Page 21 of The Scam


  “I’m bringing my wife here,” Steadman said.

  The talk of romance prompted Kate to check her watch. She’d expected to hear from Nick by now. His private plane had landed in Honolulu at 4 P.M., and he was supposed to text her after he’d settled in at the beach house. But that was nearly three hours ago and there was still no word.

  She hadn’t seen Nick since Las Vegas, but they’d stayed in touch by text while she’d led the dismantling of Trace’s operation for the FBI. This trip to Hawaii was their first chance to properly celebrate the success of their mission beyond the one unforgettable, sleepless night they’d had together, and they were both looking forward to it. So why had he suddenly gone silent?

  Kate sent him a text: Do you want me to bring you some ribs?

  Over the next twenty minutes, she ate some more ribs, had a Diet Coke, and checked her phone again about a dozen times. But still no reply.

  Kate looked up from her phone and saw her father regarding her with concern. She tilted her head toward the parking lot. The two of them got up, said their goodbyes to the others, and met at her rented Jeep.

  “What’s wrong?” he asked.

  “I’m supposed to get together with Nick tonight at a house on Kailua Beach. But I should have heard from him hours ago. I’m going over there now, and I could use some backup.”

  “I think you can fend off Nick’s advances on your own,” Jake said.

  “That’s not the trouble I’m worried about.”

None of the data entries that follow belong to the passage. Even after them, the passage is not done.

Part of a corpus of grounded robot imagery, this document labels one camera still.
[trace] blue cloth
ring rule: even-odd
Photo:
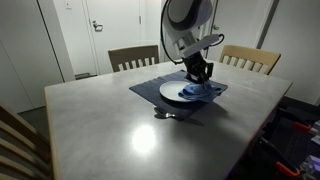
[[[191,83],[184,87],[179,92],[179,96],[188,100],[199,100],[203,102],[212,102],[213,99],[219,96],[223,90],[209,83],[195,84]]]

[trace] door handle
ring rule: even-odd
[[[213,25],[212,29],[213,29],[213,30],[219,30],[219,27],[216,26],[216,25]]]
[[[97,21],[92,21],[92,24],[96,32],[100,32],[103,30],[103,25],[98,24]]]

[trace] chair slat
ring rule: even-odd
[[[108,54],[110,57],[111,65],[114,72],[120,71],[118,67],[119,64],[123,64],[132,59],[135,59],[137,64],[137,68],[141,66],[146,66],[145,58],[154,57],[154,64],[159,63],[159,52],[158,52],[157,45],[150,45],[150,46],[137,46],[137,47],[129,47],[129,48],[122,48],[122,49],[113,49],[109,50]],[[152,65],[152,60],[147,60],[149,65]]]
[[[11,128],[4,122],[0,121],[0,130],[2,130],[7,135],[11,136],[13,139],[19,141],[22,145],[24,145],[26,148],[34,152],[36,155],[38,155],[43,161],[49,162],[49,158],[47,154],[48,151],[45,151],[41,146],[38,147],[36,144],[31,142],[29,139],[24,137],[22,134],[20,134],[15,129]]]
[[[0,159],[1,159],[0,164],[7,167],[8,169],[11,169],[16,173],[19,173],[21,175],[27,176],[28,178],[32,178],[32,179],[46,179],[44,175],[37,174],[31,171],[30,169],[22,166],[21,164],[18,164],[4,156],[0,155]]]
[[[136,62],[136,67],[139,68],[140,67],[139,59],[135,60],[135,62]]]
[[[257,69],[256,69],[256,72],[259,72],[259,71],[261,70],[262,65],[263,65],[263,64],[259,64],[259,65],[258,65],[258,67],[257,67]]]
[[[126,65],[126,63],[122,63],[121,65],[122,65],[123,70],[127,70],[127,65]]]
[[[241,64],[241,68],[244,68],[244,65],[246,64],[246,62],[247,62],[247,60],[246,59],[244,59],[243,61],[242,61],[242,64]]]
[[[227,64],[228,64],[228,65],[230,64],[231,59],[232,59],[232,57],[231,57],[231,56],[229,56],[229,57],[228,57],[228,61],[227,61]]]
[[[264,74],[269,75],[275,64],[278,62],[279,58],[281,57],[280,53],[274,53],[274,52],[268,52],[263,51],[261,49],[254,49],[254,48],[248,48],[248,47],[241,47],[241,46],[235,46],[235,45],[225,45],[219,62],[223,63],[223,60],[225,56],[228,57],[238,57],[239,59],[244,59],[242,62],[240,68],[244,68],[247,61],[251,61],[254,63],[259,63],[262,65],[265,65],[267,67]],[[254,69],[254,64],[252,63],[249,65],[250,71]]]
[[[234,61],[234,63],[233,63],[233,66],[237,66],[238,61],[239,61],[239,58],[236,57],[236,59],[235,59],[235,61]]]
[[[0,179],[5,179],[5,180],[16,180],[16,178],[12,178],[10,176],[7,176],[5,174],[0,173]]]
[[[28,153],[20,150],[17,146],[0,139],[0,146],[6,149],[7,151],[15,154],[16,156],[24,159],[25,161],[32,164],[35,168],[39,169],[41,172],[44,172],[45,174],[49,174],[49,168],[48,165],[43,163],[41,160],[29,155]]]
[[[142,61],[142,66],[146,66],[146,59],[143,58],[143,59],[141,59],[141,61]]]
[[[255,62],[251,61],[248,70],[252,71],[253,67],[254,67]]]
[[[10,127],[14,127],[24,137],[35,143],[38,147],[41,147],[44,151],[50,151],[49,141],[44,138],[39,132],[28,124],[23,118],[10,109],[0,104],[0,117],[1,121]]]
[[[133,61],[129,61],[129,67],[130,69],[133,69],[133,64],[132,64]]]
[[[0,104],[0,131],[3,135],[7,135],[0,138],[0,147],[7,152],[7,157],[0,155],[1,167],[31,179],[54,178],[48,140],[18,114],[2,104]],[[7,179],[8,176],[10,174],[0,174],[0,179],[2,177]]]
[[[148,59],[149,59],[149,65],[152,65],[152,57],[150,57]]]

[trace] cable
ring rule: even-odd
[[[167,51],[167,48],[166,48],[166,45],[164,43],[164,38],[163,38],[163,16],[164,16],[164,12],[165,12],[165,9],[167,8],[167,5],[170,3],[171,0],[167,0],[166,3],[164,4],[163,6],[163,9],[162,9],[162,12],[161,12],[161,20],[160,20],[160,38],[161,38],[161,44],[162,44],[162,47],[163,47],[163,50],[165,52],[165,54],[167,55],[167,57],[170,59],[171,62],[173,62],[175,65],[177,64],[181,64],[183,63],[183,61],[174,61],[168,51]]]
[[[219,45],[220,43],[222,43],[222,41],[224,40],[224,34],[219,34],[219,37],[222,37],[222,39],[218,43],[212,44],[209,47],[216,46],[216,45]]]

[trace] electrical outlet
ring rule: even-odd
[[[66,0],[64,2],[64,5],[65,5],[66,9],[72,9],[69,1]]]

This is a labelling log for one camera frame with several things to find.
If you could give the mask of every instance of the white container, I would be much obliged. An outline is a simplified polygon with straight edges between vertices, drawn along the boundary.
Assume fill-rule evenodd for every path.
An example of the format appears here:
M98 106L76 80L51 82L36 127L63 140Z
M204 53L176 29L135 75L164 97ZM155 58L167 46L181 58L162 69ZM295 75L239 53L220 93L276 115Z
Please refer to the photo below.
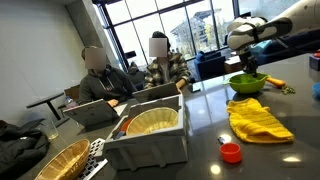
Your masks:
M159 129L147 135L137 134L113 139L127 119L157 107L169 107L176 110L178 125ZM186 162L188 154L184 111L182 95L132 106L129 115L122 118L107 137L103 148L104 157L115 170L131 169L135 171L139 167L154 165L165 167L171 163Z

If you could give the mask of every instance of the plaid shirt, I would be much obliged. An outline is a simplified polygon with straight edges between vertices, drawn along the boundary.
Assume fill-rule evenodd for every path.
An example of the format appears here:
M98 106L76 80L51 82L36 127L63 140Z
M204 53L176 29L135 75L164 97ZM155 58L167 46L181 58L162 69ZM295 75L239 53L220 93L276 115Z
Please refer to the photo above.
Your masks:
M182 54L173 53L169 55L169 81L177 83L181 79L189 82L190 71L188 70L187 62ZM162 68L155 59L147 66L144 89L149 89L155 86L164 84Z

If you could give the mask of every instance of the yellow cloth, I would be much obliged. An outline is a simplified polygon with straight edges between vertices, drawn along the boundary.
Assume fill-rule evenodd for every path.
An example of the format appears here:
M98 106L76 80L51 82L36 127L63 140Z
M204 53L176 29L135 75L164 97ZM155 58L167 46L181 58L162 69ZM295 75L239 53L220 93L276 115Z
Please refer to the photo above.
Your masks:
M243 101L230 101L230 126L235 134L246 142L284 143L292 142L294 135L289 132L269 111L269 107L248 98Z

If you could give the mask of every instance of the gray countertop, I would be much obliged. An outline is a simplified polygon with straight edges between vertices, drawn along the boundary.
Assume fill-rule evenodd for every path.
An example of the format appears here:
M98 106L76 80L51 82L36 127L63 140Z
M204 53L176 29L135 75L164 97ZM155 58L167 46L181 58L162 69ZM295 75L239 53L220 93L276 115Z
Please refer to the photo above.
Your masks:
M285 80L296 89L296 94L283 95L281 90L266 83L260 93L251 96L236 94L223 82L235 74L197 83L201 91L191 94L184 89L186 112L189 119L189 160L169 164L165 168L140 168L114 171L107 164L94 179L153 179L153 180L320 180L320 102L312 96L312 84L320 81L320 73L309 68L309 56L301 55L288 60L260 66L258 72ZM229 125L226 112L229 100L254 97L295 136L293 143L253 144L238 139ZM73 120L58 128L60 135L52 142L47 156L20 179L33 179L58 152L71 143L87 138L93 141L106 138L116 125L84 132ZM242 149L243 160L231 165L223 162L217 137L229 135ZM294 158L295 162L284 161Z

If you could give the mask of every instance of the laptop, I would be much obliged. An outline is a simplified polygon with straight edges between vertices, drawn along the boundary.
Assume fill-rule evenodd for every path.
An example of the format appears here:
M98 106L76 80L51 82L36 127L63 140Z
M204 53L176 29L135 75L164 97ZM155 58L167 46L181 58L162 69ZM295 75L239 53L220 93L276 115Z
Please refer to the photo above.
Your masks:
M178 94L180 93L177 89L176 83L174 82L132 93L133 97L135 97L139 103L175 96Z
M63 113L85 127L119 118L117 111L103 99L64 110Z

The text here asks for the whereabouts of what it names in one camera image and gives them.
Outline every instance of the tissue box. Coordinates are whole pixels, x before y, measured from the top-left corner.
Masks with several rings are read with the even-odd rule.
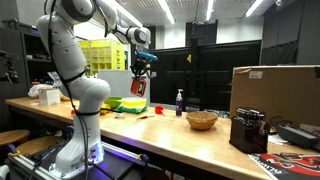
[[[60,90],[59,89],[39,89],[39,99],[41,105],[60,104]]]

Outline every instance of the wooden workbench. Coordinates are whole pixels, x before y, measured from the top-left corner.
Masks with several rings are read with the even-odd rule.
[[[70,102],[60,105],[40,106],[38,100],[19,98],[6,100],[10,108],[32,112],[57,122],[72,124]],[[270,179],[246,154],[229,144],[231,121],[219,118],[208,131],[194,131],[185,118],[177,118],[175,111],[165,110],[166,117],[156,115],[144,120],[137,117],[154,114],[153,108],[125,119],[115,119],[114,113],[100,118],[101,134],[131,146],[154,152],[161,156],[201,168],[232,179]],[[295,152],[315,154],[295,146],[268,145],[269,153]]]

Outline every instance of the shelf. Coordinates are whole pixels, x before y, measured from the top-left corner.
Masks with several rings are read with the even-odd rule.
[[[30,62],[44,62],[44,63],[51,63],[51,60],[43,60],[43,59],[27,59]]]

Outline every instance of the wooden bowl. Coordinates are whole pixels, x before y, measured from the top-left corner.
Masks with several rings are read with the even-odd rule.
[[[191,128],[195,130],[208,130],[218,120],[215,113],[205,111],[190,112],[186,117]]]

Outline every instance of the red object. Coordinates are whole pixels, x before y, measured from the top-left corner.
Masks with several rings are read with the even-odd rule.
[[[131,94],[142,97],[146,90],[147,81],[144,78],[136,78],[131,84]]]
[[[156,114],[162,114],[163,107],[162,106],[156,106],[154,109]]]

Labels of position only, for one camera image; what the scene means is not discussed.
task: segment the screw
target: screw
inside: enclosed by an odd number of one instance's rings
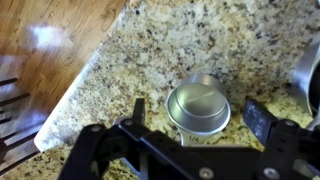
[[[288,126],[294,126],[294,122],[292,121],[285,121],[284,123],[286,123]]]
[[[133,124],[133,122],[131,120],[126,120],[124,124],[127,126],[130,126],[131,124]]]
[[[277,170],[273,168],[265,168],[263,170],[263,173],[268,179],[272,179],[272,180],[280,179],[280,174],[278,173]]]
[[[214,173],[210,168],[203,167],[199,171],[199,176],[202,179],[212,179],[214,177]]]
[[[96,126],[93,126],[93,127],[91,128],[91,131],[93,131],[93,132],[98,132],[98,131],[100,131],[100,129],[101,129],[101,126],[96,125]]]

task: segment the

  “Did you pack an extra gun?”

  “Of course,” she said. “You can never have too many weapons.”

  Jake smiled. “I raised you right.”

  —

  Kate and Jake parked two blocks away from the house and approached it from the beach so they wouldn’t be seen in case Nick was being watched by a law enforcement agency or by one of his many enemies.

  They stayed close to the ocean-side property lines of the homes, which were spaced widely apart from their neighbors and separated from the beach by patios, pools, and lush landscaping. The shadows cast by the trees and hedges were the only cover that Kate and Jake had on the otherwise open moonlit beach.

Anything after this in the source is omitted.